The simplest answer to this is a hash. Of course I could store the hash next to the UUID. If they lose the UUID they can come back and I can re-hash the password. On the other hand, if my system is broken into, the bad guys can simply do a dictionary attack on a list of email addresses and then re-identify the UUIDs.

Firstly, is there a standard way of doing this? bcrypt and PBKDF2 pop to mind, but I obviously can't store a tuple of <email, salt, iterations> without making the intruders job even easier.

I don't like to invent new security stuff, but I have had one idea. Basically I store <SHA512(email), salt, iterations> and then I store <PBKDF2(email, salt, iterations), UUID>.

That way they have to first dictionary attack the first table, and then use the results of that to do individual dictionary attacks on each row of the second table, which should slow things down.

First of all, asking users to remember a UUID would be bad for usability of your solution. Secondly, can you tell us what is the risk associated with attackers identifying the UUID? — Limit, Jul 07 '16 at 17:53
The behaviour of the user could be tracked via the UUID. For example, I might store a history of web interactions that includes the UUID. I'm trying to make it so that if someone attacks the site, it is very hard for them to then figure out who did what. Its probably a little paranoid, but that is a good thing right? — Paul Fremantle, Jul 07 '16 at 18:07
one can't "simply do a dictionary attack" on bcrypt in a reasonable amount of time. — dandavis, Jul 07 '16 at 19:22
@dandavis: actually, one *can* simply dictionary attack bcrypt in this attack scenario. Suppose that everyone on earth has exactly one email address, so we've got 7 billion email addresses, and you've configured your bcrypt load factor to take 1 seconds to compute in a typical computer. An attacker only need to have 220 of these typical computers to go through every email address in that list in 1 year. There are a lot of computer clusters that are much more powerful that that. — Lie Ryan, Jul 09 '16 at 05:07
@LieRyan: that assumes the attacker already knows which 7 billion email addresses to try, not very realistic, and even then it takes a year with hundreds of computers (>$25k) and lots in electricity (~$20k). If it's worth about 50 grand and that much effort, I can't help but think that someone would just beat the info out of you instead. — dandavis, Jul 09 '16 at 08:10
@dandavis: It isn't that hard to collect a large number of email addresses. You can buy various email address lists someone else collected, spammers do that all the time. Two hundred CPU are not that expensive for a serious attacker either. An AWS c4.8xlarge Spot Instance costs $0.324 per Hour for a 36 CPU machine. Seven of these instances (250 CPUs) costs an attacker only about $20000, which is chump change for attackers with enough motivation (e.g. governments, medium-sized criminal organizations). Also, I'm thinking of mass surveillance scenario, rather than deanonymizing a single target. — Lie Ryan, Jul 09 '16 at 08:43
@LieRyan: it's a cat and mouse game to be sure. Mouse could add an extra pre-pbkdf hash call, then after a couple months, hash the hash, then later, hash the hash of the hash, each time disposing of all that hard pre-imaging effort. In fact, since hash is cheap, maybe re-hashing every month should be a standard practice on high-risk setups... — dandavis, Jul 09 '16 at 08:53
@dandavis: None of that matters. $20000 is for pure brute force with just a list of all known email addresses and a leaked database, no preimaging or anything else. The goal of deanonymization is to identify the user, not pretend to be them, so once you've got the leaked database, it doesn't matter if the defender change their hash methods. — Lie Ryan, Jul 09 '16 at 09:19
If your system can find a user account just based on their email address, so can an attacker who has your database - nothing you can do to stop that, because they can just pretend to be your system. — user253751, Oct 07 '16 at 10:57

Lie Ryan · Answer 1 · 2016-07-09T05:58:25.107

1

Keep things simple, if you want anonymity, don't use email for logins.

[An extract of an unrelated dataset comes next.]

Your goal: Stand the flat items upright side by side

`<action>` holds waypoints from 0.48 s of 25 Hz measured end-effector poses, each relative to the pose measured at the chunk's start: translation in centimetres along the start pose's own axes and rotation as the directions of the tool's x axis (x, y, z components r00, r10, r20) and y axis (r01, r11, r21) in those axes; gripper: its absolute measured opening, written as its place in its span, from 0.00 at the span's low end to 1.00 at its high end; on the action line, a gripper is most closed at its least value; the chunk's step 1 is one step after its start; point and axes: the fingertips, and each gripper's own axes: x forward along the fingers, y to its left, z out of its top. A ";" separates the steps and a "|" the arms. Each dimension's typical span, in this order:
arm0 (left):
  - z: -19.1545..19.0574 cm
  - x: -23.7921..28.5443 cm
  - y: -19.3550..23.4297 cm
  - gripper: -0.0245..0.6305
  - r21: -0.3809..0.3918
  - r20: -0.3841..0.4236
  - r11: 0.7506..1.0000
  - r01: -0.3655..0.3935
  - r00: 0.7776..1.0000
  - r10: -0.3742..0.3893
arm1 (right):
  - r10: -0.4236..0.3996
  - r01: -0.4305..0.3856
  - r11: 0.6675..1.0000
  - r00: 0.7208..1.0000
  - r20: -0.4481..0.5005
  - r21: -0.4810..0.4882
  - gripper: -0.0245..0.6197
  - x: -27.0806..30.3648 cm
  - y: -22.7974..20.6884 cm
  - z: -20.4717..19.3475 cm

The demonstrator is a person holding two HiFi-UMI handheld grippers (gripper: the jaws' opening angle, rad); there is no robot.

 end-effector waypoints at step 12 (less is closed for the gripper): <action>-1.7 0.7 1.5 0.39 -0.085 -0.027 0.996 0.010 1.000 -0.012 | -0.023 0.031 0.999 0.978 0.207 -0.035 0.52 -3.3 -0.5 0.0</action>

Make your user generate an asymmetric key pair to authenticate to your system, call this the login key.

When the user want to post a message to your system, the user generates a new asymmetric key pair, call this the data key. The user would then sign their message with the data key and encrypt the private data key with their public login key addressed to themselves. The user would submit the encrypted private data key, the public data key, and the signed message.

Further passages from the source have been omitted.